ACTIVITY: Type out all the records once more, exactly.
§
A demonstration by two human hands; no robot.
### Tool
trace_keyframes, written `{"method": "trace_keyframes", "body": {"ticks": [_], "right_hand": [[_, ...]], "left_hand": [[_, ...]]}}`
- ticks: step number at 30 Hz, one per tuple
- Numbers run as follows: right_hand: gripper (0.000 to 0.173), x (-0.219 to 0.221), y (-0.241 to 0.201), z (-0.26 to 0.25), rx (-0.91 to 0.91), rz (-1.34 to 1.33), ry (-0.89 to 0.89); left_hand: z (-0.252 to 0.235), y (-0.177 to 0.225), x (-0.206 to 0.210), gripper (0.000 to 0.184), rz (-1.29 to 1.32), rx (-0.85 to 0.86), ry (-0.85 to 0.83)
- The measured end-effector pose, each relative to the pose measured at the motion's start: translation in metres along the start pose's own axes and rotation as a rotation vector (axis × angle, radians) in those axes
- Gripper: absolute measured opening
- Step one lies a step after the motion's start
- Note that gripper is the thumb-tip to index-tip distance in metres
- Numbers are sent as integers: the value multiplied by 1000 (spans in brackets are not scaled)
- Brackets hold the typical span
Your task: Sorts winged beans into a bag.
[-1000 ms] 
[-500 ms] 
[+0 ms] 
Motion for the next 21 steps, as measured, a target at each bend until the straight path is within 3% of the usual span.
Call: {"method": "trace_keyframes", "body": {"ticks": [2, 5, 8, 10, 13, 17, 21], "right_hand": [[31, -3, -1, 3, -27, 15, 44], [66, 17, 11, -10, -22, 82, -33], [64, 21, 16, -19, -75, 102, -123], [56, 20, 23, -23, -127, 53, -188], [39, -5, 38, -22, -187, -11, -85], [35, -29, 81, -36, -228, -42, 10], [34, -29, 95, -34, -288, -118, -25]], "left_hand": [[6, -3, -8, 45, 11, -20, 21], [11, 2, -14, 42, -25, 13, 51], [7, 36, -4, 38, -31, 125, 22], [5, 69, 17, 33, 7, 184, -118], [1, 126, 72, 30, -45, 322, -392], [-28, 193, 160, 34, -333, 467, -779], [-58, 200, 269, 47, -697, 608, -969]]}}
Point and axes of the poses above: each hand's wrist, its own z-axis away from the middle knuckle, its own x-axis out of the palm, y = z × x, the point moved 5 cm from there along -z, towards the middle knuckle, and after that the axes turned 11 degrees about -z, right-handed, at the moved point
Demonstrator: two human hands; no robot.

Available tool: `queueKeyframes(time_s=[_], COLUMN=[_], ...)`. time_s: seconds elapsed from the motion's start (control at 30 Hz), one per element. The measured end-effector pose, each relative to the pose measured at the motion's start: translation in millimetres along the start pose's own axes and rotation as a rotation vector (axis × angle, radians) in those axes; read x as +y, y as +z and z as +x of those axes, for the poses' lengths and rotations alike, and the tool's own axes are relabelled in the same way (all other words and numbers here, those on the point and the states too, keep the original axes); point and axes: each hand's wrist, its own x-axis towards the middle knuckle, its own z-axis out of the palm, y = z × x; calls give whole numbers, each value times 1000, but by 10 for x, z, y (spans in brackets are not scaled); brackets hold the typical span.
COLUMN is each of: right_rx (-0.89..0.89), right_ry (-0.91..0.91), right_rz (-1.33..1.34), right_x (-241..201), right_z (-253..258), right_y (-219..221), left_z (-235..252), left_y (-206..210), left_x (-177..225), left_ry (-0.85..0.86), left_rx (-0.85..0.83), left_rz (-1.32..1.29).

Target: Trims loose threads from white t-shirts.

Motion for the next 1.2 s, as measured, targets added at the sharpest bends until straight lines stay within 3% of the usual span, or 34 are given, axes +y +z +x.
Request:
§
TASK SOLUTION:
A demonstration by two human hands; no robot.
### Tool
trace_keyframes, written `{"method": "trace_keyframes", "body": {"ticks": [_], "right_hand": [[_, ...]], "left_hand": [[_, ...]]}}`
- ticks: step number at 30 Hz, one per tuple
- Numbers run as follows: right_hand: gripper (0.000 to 0.173), x (-0.219 to 0.221), y (-0.241 to 0.201), z (-0.26 to 0.25), rx (-0.91 to 0.91), rz (-1.34 to 1.33), ry (-0.89 to 0.89); left_hand: z (-0.252 to 0.235), y (-0.177 to 0.225), x (-0.206 to 0.210), gripper (0.000 to 0.184), rz (-1.29 to 1.32), rx (-0.85 to 0.86), ry (-0.85 to 0.83)
- The measured end-effector pose, each relative to the pose measured at the motion's start: translation in metres along the start pose's own axes and rotation as a rotation vector (axis × angle, radians) in those axes
- Gripper: absolute measured opening
- Step one lies a step after the motion's start
- Note that gripper is the thumb-tip to index-tip distance in metres
- Numbers are sent as integers: the value multiplied by 1000 (spans in brackets are not scaled)
- Brackets hold the typical span
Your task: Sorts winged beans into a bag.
[-1000 ms] 
[-500 ms] 
[+0 ms] 
Motion for the next 21 steps, as measured, a target at each bend until the straight path is within 3% of the usual span.
Call: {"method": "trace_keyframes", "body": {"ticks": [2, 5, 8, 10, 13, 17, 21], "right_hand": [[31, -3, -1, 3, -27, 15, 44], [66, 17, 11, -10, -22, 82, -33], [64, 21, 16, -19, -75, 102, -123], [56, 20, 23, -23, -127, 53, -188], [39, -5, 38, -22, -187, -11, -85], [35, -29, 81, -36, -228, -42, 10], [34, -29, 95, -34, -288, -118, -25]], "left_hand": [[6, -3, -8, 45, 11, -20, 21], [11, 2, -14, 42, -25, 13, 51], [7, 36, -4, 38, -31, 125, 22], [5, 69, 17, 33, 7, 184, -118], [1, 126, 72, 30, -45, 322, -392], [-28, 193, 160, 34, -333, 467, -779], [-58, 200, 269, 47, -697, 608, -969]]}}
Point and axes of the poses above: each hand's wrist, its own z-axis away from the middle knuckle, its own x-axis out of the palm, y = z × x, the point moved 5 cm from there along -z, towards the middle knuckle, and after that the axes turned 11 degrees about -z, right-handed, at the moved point
Demonstrator: two human hands; no robot.

Available tool: `queueKeyframes(time_s=[_], COLUMN=[_], ...)`. time_s: seconds elapsed from the motion's start (control at 30 Hz), one per element. The measured end-effector pose, each relative to the pose measured at the motion's start: translation in millimetres along the start pose's own axes and rotation as a rotation vector (axis × angle, radians) in those axes; read x as +y, y as +z and z as +x of those axes, for the poses' lengths and rotations alike, and the tool's own axes are relabelled in the same way (all other words and numbers here, those on the point and the states too, keep the original axes); point and axes: each hand's wrist, its own x-axis towards the middle knuckle, its own z-axis out of the palm, y = z × x; calls give whole numbers, each value times 1000, but by 10 for x, z, y (spans in brackets are not scaled); brackets hold the typical span.
COLUMN is each of: right_rx (-0.89..0.89), right_ry (-0.91..0.91), right_rz (-1.33..1.34), right_x (-241..201), right_z (-253..258), right_y (-219..221), left_z (-235..252), left_y (-206..210), left_x (-177..225), left_ry (-0.85..0.86), left_rx (-0.85..0.83), left_rz (-1.32..1.29).

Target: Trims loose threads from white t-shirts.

Motion for the next 1.2 s, as measured, targets added at the sharpest bends until straight lines stay within 3% of the usual span, or 34 are given, axes +y +z +x.
Request:

The output is now finished.